RDMA/cma: Fix deadlock destroying listen requests
authorSean Hefty <sean.hefty@intel.com>
Tue, 9 Oct 2007 18:12:34 +0000 (11:12 -0700)
committerRoland Dreier <rolandd@cisco.com>
Tue, 16 Oct 2007 19:25:49 +0000 (12:25 -0700)
Deadlock condition reported by Kanoj Sarcar <kanoj@netxen.com>.
The deadlock occurs when a connection request arrives at the same
time that a wildcard listen is being destroyed.

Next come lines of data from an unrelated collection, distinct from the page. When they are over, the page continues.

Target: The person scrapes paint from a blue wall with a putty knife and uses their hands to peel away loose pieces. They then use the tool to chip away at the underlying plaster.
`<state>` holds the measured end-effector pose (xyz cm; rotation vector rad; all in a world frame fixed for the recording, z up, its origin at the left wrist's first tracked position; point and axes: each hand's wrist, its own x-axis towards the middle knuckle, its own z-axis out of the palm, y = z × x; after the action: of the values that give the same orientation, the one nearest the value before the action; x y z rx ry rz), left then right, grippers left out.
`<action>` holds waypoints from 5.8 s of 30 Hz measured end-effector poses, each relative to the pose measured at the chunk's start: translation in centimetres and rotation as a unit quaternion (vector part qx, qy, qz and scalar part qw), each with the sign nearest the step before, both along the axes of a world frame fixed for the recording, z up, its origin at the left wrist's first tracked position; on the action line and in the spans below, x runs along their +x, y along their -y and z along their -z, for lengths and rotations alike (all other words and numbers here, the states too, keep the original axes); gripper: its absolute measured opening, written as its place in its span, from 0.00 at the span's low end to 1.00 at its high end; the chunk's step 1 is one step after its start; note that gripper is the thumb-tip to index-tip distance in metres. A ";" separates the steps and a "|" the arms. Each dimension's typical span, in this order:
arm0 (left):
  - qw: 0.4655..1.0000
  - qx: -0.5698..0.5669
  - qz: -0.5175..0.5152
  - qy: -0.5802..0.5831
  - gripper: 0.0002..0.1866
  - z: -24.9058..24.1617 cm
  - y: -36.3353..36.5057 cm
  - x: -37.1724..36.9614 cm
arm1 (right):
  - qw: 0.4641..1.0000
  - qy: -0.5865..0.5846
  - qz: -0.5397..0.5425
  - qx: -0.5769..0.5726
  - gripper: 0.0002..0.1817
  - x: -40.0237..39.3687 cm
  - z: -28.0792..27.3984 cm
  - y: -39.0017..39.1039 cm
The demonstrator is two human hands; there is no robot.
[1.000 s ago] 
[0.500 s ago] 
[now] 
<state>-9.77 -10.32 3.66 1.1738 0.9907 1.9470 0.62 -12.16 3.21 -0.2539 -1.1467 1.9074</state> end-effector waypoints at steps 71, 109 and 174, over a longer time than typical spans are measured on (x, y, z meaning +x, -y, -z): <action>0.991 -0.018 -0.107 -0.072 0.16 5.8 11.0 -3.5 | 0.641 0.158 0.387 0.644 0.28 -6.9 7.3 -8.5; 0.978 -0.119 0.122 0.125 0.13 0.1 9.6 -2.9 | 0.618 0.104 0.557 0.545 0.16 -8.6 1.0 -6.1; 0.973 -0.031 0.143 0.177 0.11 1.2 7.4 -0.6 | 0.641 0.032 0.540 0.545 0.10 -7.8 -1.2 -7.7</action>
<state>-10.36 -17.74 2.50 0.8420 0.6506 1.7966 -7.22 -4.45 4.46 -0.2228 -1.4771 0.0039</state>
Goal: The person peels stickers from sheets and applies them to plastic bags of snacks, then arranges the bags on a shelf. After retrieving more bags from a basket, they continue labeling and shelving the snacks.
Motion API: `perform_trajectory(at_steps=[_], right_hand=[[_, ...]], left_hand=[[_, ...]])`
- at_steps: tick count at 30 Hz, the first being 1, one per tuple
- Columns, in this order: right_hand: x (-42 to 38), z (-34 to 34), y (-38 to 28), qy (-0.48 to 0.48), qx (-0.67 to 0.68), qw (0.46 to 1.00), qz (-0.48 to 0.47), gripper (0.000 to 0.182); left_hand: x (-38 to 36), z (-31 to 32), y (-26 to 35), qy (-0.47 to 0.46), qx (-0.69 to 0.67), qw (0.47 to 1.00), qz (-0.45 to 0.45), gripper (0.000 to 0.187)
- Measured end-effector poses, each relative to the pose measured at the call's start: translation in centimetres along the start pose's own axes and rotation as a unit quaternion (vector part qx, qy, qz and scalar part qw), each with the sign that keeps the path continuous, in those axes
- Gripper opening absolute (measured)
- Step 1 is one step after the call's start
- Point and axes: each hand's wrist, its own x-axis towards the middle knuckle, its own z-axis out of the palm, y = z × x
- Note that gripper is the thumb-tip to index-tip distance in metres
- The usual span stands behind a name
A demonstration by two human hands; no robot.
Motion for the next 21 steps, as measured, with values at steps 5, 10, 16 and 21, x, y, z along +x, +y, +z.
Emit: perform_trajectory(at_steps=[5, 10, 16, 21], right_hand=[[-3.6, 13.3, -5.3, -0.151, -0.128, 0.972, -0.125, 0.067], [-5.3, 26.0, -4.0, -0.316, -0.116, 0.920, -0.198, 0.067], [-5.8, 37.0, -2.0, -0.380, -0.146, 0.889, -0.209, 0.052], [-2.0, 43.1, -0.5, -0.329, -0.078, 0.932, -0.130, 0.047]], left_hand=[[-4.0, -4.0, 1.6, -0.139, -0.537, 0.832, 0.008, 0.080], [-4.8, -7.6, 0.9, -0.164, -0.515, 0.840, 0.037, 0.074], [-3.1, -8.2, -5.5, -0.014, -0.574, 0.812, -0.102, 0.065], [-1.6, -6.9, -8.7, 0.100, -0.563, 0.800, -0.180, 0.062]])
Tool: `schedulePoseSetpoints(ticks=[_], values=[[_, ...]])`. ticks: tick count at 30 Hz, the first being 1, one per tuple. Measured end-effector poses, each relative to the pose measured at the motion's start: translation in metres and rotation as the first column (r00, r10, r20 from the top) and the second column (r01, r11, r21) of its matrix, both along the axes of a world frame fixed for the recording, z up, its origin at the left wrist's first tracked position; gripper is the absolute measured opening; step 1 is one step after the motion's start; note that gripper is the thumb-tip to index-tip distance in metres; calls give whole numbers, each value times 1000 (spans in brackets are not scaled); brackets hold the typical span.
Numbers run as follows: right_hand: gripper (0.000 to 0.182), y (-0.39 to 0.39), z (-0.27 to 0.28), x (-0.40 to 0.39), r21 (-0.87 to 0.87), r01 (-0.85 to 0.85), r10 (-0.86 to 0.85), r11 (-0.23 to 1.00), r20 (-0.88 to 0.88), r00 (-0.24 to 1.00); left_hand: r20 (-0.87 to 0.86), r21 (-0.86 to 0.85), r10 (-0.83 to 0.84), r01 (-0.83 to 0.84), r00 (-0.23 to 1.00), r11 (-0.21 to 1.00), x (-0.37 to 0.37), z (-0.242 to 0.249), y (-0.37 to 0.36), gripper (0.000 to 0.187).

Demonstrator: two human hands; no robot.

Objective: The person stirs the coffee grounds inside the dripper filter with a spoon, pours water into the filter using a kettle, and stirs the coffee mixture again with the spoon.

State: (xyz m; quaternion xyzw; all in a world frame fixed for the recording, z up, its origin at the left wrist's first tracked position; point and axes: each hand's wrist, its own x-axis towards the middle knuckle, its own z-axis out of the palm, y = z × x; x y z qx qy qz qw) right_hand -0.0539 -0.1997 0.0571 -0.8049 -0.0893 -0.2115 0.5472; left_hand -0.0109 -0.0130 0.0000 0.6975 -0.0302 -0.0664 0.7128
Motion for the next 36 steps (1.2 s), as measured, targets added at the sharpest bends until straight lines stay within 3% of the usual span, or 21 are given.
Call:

A wildcard listen maintains per device listen requests for each
RDMA device in the system.  The per device listens are automatically
added and removed when RDMA devices are inserted or removed from
the system.

When a wildcard listen is destroyed, rdma_destroy_id() acquires
the rdma_cm's device mutex ('lock') to protect against hot-plug
events adding or removing per device listens.  It then tries to
destroy the per device listens by calling ib_destroy_cm_id() or
iw_destroy_cm_id().  It does this while holding the device mutex.

However, if the underlying iw/ib CM reports a connection request
while this is occurring, the rdma_cm callback function will try
to acquire the same device mutex.  Since we're in a callback,
the ib_destroy_cm_id() or iw_destroy_cm_id() calls will block until
their callback thread returns, but the callback is blocked waiting for
the device mutex.

Fix this by re-working how per device listens are destroyed.  Use
rdma_destroy_id(), which avoids the deadlock, in place of
cma_destroy_listen().  Additional synchronization is added to handle
device hot-plug events and ensure that the id is not destroyed twice.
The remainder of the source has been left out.